There’s a race going on in the tech sector, to see who will make the innovation that makes a generation give up more privacy. I stand with one foot in a generation that is happy to relinquish it and another in one that is still pretty suspicious.
Redpepper is one of the latest companies trying hard to make us give up some of our most private information. Its app Facedeals was featured on CBS5 in San Francisco, which asked the question ‘how much is your privacy worth’? The app scans your photo as you enter participating stores, shares your information with businesses in your network and sends you a deal on your cell phone based on your consumer behavior.
As the reporter above showed, Facedeals is not a Facebook product but uses the social network’s platform and certainly mimics its logo. Being able to ape that brand image will help Facedeals enormously as it tries to gain acceptance.
Hollywood offers a vision that may or may not scare you away from adoption. The movie ‘Branded‘ paints a picture of an America ‘where corporate brands have created a disillusioned population and one man’s effort to unlock the truth behind the conspiracy leads to an epic battle to control the world’. I am frustrated because I read an Australian-set novel that painted the same picture in the early 2000s and can’t remember its title right now!
Scene from ‘Branded’
Michael Del Castillo in Upstart argues: ‘ if you do crave that fleeting sense of privacy, you can leave your phone at home’. TV programmers have made the same argument to viewers who can’t stand their content for years: you can always pick up the remote and change channels. But most of us can no more imagine leaving our phone at home than leaving our door keys.

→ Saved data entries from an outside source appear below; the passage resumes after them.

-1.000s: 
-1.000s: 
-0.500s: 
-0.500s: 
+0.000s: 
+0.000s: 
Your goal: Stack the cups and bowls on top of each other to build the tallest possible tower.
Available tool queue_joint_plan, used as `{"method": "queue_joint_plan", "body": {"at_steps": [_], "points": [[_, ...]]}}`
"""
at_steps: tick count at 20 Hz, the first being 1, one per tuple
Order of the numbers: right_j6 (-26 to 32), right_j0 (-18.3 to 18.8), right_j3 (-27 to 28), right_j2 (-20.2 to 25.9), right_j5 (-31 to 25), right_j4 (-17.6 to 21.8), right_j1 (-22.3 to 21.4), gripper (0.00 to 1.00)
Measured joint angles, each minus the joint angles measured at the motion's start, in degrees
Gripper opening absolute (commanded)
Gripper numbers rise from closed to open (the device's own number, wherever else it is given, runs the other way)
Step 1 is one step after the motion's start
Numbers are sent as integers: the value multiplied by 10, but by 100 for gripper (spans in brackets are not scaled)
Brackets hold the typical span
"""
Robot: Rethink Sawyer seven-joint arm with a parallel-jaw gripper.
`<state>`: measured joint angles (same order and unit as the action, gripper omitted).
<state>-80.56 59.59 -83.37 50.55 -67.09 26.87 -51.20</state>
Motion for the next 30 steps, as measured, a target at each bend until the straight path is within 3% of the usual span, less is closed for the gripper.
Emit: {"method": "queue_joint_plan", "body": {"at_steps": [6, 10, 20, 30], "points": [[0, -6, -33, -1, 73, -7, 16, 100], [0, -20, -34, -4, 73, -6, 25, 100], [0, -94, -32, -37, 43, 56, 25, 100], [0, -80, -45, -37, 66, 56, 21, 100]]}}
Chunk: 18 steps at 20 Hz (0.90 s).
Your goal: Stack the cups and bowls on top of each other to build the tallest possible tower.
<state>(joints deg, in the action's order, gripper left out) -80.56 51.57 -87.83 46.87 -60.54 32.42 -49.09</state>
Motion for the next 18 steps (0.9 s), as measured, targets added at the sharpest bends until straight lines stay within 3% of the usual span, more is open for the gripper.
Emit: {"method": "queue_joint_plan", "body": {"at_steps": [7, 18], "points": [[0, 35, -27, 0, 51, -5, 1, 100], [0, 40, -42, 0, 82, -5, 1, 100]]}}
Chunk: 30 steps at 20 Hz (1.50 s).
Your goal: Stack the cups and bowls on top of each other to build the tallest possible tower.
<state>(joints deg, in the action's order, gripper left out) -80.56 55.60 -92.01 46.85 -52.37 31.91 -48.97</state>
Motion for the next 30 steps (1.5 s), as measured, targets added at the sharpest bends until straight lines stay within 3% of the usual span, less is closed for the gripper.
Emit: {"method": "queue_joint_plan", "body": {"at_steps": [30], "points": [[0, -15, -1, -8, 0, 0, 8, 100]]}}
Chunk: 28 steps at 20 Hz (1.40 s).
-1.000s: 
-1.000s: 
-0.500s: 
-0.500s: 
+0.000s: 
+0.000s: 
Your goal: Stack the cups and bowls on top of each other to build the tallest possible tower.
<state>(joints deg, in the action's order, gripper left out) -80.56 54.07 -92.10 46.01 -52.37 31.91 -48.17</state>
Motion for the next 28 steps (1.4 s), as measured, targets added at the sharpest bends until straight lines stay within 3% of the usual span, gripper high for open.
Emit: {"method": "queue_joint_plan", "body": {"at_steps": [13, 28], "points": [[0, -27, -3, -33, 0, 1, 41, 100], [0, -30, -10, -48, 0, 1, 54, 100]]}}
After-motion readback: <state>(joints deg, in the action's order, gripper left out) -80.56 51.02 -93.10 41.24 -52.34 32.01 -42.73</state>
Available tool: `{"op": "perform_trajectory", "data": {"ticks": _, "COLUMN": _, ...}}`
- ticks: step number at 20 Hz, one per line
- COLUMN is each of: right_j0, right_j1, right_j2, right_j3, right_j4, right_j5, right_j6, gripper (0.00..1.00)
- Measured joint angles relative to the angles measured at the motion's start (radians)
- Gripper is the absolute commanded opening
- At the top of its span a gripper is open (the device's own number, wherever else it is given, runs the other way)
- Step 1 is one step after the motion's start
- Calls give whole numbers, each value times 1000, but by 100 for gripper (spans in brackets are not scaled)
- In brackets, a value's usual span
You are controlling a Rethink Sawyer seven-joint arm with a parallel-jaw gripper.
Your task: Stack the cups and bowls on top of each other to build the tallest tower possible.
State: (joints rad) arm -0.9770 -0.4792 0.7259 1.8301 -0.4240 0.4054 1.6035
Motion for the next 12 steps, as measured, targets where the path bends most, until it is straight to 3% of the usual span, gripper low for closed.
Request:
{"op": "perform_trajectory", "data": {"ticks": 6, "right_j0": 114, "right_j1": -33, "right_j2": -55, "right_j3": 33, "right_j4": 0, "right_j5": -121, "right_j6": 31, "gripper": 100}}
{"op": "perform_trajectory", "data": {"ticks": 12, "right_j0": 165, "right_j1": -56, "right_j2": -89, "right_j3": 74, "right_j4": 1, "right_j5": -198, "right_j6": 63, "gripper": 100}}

Even app developer Tim McMullen, whose company created Facedeals, says he’s a little sensitive to being filmed. But he adds: “the more intuitive marketing can be, the more people will appreciate it”. In the end I think he is on to something. Acquiring the information that will be available through Facedeals is an awesome privilege. Wield it wisely and customers will reward you in return. Abuse it and your risk turning them off the whole idea.
I would personally love to receive only marketing that is targeted more intelligently. I can’t wait to see which way this trend continues.